:: About this task ::
Write the entries out again. Every character must match.

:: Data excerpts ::
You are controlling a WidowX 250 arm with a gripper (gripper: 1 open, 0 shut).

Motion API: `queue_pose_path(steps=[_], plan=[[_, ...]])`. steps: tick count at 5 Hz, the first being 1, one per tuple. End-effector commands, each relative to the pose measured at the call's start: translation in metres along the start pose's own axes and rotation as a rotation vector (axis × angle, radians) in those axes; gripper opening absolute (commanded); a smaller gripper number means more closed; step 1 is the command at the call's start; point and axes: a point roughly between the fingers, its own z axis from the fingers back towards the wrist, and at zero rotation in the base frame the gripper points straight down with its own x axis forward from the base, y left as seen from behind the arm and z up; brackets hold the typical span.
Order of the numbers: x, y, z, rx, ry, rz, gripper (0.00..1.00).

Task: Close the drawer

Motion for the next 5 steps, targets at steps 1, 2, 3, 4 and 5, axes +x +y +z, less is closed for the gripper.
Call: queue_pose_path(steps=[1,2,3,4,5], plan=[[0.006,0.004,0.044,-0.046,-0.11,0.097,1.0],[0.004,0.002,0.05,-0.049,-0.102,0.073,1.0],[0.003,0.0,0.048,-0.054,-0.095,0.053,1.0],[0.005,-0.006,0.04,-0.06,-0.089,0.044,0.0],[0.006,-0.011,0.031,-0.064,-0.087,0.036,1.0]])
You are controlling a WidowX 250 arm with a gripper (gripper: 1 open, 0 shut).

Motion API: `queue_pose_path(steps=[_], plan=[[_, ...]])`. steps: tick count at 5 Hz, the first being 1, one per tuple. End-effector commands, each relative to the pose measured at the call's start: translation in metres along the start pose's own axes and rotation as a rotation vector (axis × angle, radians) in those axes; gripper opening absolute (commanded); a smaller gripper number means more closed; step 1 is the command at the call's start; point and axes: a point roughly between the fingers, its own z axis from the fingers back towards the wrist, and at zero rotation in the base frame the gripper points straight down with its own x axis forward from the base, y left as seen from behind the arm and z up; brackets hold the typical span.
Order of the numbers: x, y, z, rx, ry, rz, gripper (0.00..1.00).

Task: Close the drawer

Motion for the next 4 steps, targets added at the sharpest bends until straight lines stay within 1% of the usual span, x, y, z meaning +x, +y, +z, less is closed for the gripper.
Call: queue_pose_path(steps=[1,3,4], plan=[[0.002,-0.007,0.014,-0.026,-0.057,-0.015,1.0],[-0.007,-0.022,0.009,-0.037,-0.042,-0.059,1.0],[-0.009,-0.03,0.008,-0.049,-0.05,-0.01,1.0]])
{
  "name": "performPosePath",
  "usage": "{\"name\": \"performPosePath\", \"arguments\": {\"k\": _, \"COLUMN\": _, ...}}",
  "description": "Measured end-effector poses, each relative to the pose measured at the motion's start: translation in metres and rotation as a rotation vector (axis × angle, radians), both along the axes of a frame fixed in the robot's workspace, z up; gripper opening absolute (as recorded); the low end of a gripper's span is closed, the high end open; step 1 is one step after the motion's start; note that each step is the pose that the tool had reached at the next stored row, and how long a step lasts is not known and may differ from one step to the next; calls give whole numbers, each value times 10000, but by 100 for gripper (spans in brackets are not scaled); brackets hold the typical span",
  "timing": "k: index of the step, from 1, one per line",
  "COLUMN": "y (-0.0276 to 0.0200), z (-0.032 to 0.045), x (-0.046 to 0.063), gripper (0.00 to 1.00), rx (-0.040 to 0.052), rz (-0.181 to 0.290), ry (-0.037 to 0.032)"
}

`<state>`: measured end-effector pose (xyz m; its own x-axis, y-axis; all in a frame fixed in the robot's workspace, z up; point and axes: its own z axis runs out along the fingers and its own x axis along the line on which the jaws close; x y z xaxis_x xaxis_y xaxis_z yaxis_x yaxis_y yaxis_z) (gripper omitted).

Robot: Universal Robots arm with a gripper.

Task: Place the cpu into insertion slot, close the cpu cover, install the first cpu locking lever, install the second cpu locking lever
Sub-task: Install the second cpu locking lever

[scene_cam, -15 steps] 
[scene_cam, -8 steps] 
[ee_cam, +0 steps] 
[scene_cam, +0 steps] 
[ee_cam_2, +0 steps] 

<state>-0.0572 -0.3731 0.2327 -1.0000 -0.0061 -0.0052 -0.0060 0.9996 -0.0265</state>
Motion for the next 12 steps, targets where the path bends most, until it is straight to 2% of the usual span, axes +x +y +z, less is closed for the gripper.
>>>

:: Final answer ::
You are controlling a WidowX 250 arm with a gripper (gripper: 1 open, 0 shut).

Motion API: `queue_pose_path(steps=[_], plan=[[_, ...]])`. steps: tick count at 5 Hz, the first being 1, one per tuple. End-effector commands, each relative to the pose measured at the call's start: translation in metres along the start pose's own axes and rotation as a rotation vector (axis × angle, radians) in those axes; gripper opening absolute (commanded); a smaller gripper number means more closed; step 1 is the command at the call's start; point and axes: a point roughly between the fingers, its own z axis from the fingers back towards the wrist, and at zero rotation in the base frame the gripper points straight down with its own x axis forward from the base, y left as seen from behind the arm and z up; brackets hold the typical span.
Order of the numbers: x, y, z, rx, ry, rz, gripper (0.00..1.00).

Task: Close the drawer

Motion for the next 5 steps, targets at steps 1, 2, 3, 4 and 5, axes +x +y +z, less is closed for the gripper.
Call: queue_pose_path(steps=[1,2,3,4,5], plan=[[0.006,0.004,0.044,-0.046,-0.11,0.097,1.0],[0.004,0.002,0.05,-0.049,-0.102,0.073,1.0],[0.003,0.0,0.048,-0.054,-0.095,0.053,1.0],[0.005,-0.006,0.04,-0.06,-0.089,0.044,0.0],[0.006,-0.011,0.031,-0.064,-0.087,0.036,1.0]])
You are controlling a WidowX 250 arm with a gripper (gripper: 1 open, 0 shut).

Motion API: `queue_pose_path(steps=[_], plan=[[_, ...]])`. steps: tick count at 5 Hz, the first being 1, one per tuple. End-effector commands, each relative to the pose measured at the call's start: translation in metres along the start pose's own axes and rotation as a rotation vector (axis × angle, radians) in those axes; gripper opening absolute (commanded); a smaller gripper number means more closed; step 1 is the command at the call's start; point and axes: a point roughly between the fingers, its own z axis from the fingers back towards the wrist, and at zero rotation in the base frame the gripper points straight down with its own x axis forward from the base, y left as seen from behind the arm and z up; brackets hold the typical span.
Order of the numbers: x, y, z, rx, ry, rz, gripper (0.00..1.00).

Task: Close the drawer

Motion for the next 4 steps, targets added at the sharpest bends until straight lines stay within 1% of the usual span, x, y, z meaning +x, +y, +z, less is closed for the gripper.
Call: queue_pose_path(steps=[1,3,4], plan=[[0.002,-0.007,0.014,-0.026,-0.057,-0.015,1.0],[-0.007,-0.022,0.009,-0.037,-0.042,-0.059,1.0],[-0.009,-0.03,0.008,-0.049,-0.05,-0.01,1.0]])
{
  "name": "performPosePath",
  "usage": "{\"name\": \"performPosePath\", \"arguments\": {\"k\": _, \"COLUMN\": _, ...}}",
  "description": "Measured end-effector poses, each relative to the pose measured at the motion's start: translation in metres and rotation as a rotation vector (axis × angle, radians), both along the axes of a frame fixed in the robot's workspace, z up; gripper opening absolute (as recorded); the low end of a gripper's span is closed, the high end open; step 1 is one step after the motion's start; note that each step is the pose that the tool had reached at the next stored row, and how long a step lasts is not known and may differ from one step to the next; calls give whole numbers, each value times 10000, but by 100 for gripper (spans in brackets are not scaled); brackets hold the typical span",
  "timing": "k: index of the step, from 1, one per line",
  "COLUMN": "y (-0.0276 to 0.0200), z (-0.032 to 0.045), x (-0.046 to 0.063), gripper (0.00 to 1.00), rx (-0.040 to 0.052), rz (-0.181 to 0.290), ry (-0.037 to 0.032)"
}

`<state>`: measured end-effector pose (xyz m; its own x-axis, y-axis; all in a frame fixed in the robot's workspace, z up; point and axes: its own z axis runs out along the fingers and its own x axis along the line on which the jaws close; x y z xaxis_x xaxis_y xaxis_z yaxis_x yaxis_y yaxis_z) (gripper omitted).

Robot: Universal Robots arm with a gripper.

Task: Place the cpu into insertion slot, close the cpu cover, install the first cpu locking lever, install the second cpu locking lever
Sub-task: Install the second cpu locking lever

[scene_cam, -15 steps] 
[scene_cam, -8 steps] 
[ee_cam, +0 steps] 
[scene_cam, +0 steps] 
[ee_cam_2, +0 steps] 

<state>-0.0572 -0.3731 0.2327 -1.0000 -0.0061 -0.0052 -0.0060 0.9996 -0.0265</state>
Motion for the next 12 steps, targets where the path bends most, until it is straight to 2% of the usual span, axes +x +y +z, less is closed for the gripper.
>>>

This is the complete answer.